_Task details_
Give every line of the data again, exactly as it is written.

_Data excerpt_
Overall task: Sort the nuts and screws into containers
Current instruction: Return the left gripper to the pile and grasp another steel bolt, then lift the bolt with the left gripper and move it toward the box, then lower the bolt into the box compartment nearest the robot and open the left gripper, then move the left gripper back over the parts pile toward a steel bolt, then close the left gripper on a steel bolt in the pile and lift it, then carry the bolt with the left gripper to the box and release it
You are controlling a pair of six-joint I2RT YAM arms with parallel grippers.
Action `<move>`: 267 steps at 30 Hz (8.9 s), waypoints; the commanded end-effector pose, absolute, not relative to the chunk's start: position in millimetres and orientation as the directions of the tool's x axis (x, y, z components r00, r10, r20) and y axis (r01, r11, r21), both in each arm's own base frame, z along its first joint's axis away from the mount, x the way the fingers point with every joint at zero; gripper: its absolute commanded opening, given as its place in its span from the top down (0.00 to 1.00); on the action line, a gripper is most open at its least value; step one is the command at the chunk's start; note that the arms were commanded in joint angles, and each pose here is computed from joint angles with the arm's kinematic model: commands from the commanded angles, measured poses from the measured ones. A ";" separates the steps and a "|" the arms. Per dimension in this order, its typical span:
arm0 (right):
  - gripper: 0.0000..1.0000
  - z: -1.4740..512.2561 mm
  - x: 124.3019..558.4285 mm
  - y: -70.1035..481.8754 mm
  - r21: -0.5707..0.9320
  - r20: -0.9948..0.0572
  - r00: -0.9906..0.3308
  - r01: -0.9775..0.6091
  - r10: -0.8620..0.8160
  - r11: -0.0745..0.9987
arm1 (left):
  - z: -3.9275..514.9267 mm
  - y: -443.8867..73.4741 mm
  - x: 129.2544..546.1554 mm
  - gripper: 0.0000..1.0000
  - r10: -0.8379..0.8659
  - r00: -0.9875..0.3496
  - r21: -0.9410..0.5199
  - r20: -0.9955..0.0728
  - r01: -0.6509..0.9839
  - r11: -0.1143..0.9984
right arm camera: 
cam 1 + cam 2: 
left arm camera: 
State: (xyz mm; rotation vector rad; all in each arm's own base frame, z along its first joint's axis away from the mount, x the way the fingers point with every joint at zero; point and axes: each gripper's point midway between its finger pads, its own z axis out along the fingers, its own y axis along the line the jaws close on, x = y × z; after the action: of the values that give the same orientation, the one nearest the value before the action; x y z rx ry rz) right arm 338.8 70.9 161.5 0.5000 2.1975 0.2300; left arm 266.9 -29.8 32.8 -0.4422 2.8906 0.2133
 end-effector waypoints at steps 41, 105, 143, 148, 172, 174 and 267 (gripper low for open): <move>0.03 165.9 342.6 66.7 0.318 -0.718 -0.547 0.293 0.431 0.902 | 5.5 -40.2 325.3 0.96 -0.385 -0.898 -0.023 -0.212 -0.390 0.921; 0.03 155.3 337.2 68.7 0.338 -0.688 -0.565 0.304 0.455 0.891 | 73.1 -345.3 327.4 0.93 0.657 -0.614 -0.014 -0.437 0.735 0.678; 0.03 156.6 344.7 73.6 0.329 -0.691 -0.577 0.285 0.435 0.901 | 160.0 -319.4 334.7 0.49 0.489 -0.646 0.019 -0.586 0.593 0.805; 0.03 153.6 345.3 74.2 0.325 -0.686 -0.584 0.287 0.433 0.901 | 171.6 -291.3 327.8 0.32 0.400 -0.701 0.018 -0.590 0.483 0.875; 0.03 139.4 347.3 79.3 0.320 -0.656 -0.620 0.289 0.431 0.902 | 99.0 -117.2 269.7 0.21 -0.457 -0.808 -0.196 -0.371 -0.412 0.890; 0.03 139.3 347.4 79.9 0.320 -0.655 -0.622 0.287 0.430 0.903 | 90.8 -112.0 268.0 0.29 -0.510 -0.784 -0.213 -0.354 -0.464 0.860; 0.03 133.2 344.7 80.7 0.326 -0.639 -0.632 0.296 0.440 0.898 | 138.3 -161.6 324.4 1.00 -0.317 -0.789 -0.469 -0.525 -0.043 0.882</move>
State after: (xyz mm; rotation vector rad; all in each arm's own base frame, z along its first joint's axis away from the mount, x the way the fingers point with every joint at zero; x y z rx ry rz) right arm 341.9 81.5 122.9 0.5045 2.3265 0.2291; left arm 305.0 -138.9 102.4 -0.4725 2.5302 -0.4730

_Solution for this exercise_
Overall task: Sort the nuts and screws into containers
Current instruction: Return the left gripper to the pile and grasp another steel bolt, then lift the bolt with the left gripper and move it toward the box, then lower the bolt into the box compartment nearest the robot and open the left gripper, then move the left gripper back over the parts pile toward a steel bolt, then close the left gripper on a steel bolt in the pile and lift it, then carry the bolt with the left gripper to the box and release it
You are controlling a pair of six-joint I2RT YAM arms with parallel grippers.
Action `<move>`: 267 steps at 30 Hz (8.9 s), waypoints; the commanded end-effector pose, absolute, not relative to the chunk's start: position in millimetres and orientation as the directions of the tool's x axis (x, y, z components r00, r10, r20) and y axis (r01, r11, r21), both in each arm's own base frame, z along its first joint's axis away from the mount, x the way the fingers point with every joint at zero; gripper: its absolute commanded opening, given as its place in its span from the top down (0.00 to 1.00); on the action line, a gripper is most open at its least value; step one is the command at the chunk's start; note that the arms were commanded in joint angles, and each pose here is computed from joint angles with the arm's kinematic model: commands from the commanded angles, measured poses from the measured ones. A ";" separates the steps and a "|" the arms. Per dimension in this order, its typical span:
arm0 (right):
  - gripper: 0.0000..1.0000
  - z: -1.4740..512.2561 mm
  - x: 124.3019..558.4285 mm
  - y: -70.1035..481.8754 mm
  - r21: -0.5707..0.9320
  - r20: -0.9948..0.0572
  - r00: -0.9906..0.3308
  - r01: -0.9775..0.6091
  - r10: -0.8620..0.8160
  - r11: -0.0745..0.9987
arm1 (left):
  - z: -3.9275..514.9267 mm
  - y: -443.8867..73.4741 mm
  - x: 129.2544..546.1554 mm
  - gripper: 0.0000..1.0000
  - r10: -0.8379..0.8659
  - r00: -0.9875..0.3496
  - r21: -0.9410..0.5199
  - r20: -0.9955..0.0728
  - r01: -0.6509..0.9839
  - r11: -0.1143..0.9984
right arm camera: 
cam 1 + cam 2: 
left arm camera: 
State: (xyz mm; rotation vector rad; all in each arm's own base frame, z along its first joint's axis away from the mount, x the way the fingers point with every joint at zero; point and axes: each gripper's point midway between its finger pads, its own z axis out along the fingers, its own y axis along the line the jaws close on, x = y × z; after the action: of the values that give the same orientation, the one nearest the value before the action; x y z rx ry rz) right arm 338.8 70.9 161.5 0.5000 2.1975 0.2300; left arm 266.9 -29.8 32.8 -0.4422 2.8906 0.2133
 end-effector waypoints at steps 41, 105, 143, 148, 172, 174 and 267 (gripper low for open): <move>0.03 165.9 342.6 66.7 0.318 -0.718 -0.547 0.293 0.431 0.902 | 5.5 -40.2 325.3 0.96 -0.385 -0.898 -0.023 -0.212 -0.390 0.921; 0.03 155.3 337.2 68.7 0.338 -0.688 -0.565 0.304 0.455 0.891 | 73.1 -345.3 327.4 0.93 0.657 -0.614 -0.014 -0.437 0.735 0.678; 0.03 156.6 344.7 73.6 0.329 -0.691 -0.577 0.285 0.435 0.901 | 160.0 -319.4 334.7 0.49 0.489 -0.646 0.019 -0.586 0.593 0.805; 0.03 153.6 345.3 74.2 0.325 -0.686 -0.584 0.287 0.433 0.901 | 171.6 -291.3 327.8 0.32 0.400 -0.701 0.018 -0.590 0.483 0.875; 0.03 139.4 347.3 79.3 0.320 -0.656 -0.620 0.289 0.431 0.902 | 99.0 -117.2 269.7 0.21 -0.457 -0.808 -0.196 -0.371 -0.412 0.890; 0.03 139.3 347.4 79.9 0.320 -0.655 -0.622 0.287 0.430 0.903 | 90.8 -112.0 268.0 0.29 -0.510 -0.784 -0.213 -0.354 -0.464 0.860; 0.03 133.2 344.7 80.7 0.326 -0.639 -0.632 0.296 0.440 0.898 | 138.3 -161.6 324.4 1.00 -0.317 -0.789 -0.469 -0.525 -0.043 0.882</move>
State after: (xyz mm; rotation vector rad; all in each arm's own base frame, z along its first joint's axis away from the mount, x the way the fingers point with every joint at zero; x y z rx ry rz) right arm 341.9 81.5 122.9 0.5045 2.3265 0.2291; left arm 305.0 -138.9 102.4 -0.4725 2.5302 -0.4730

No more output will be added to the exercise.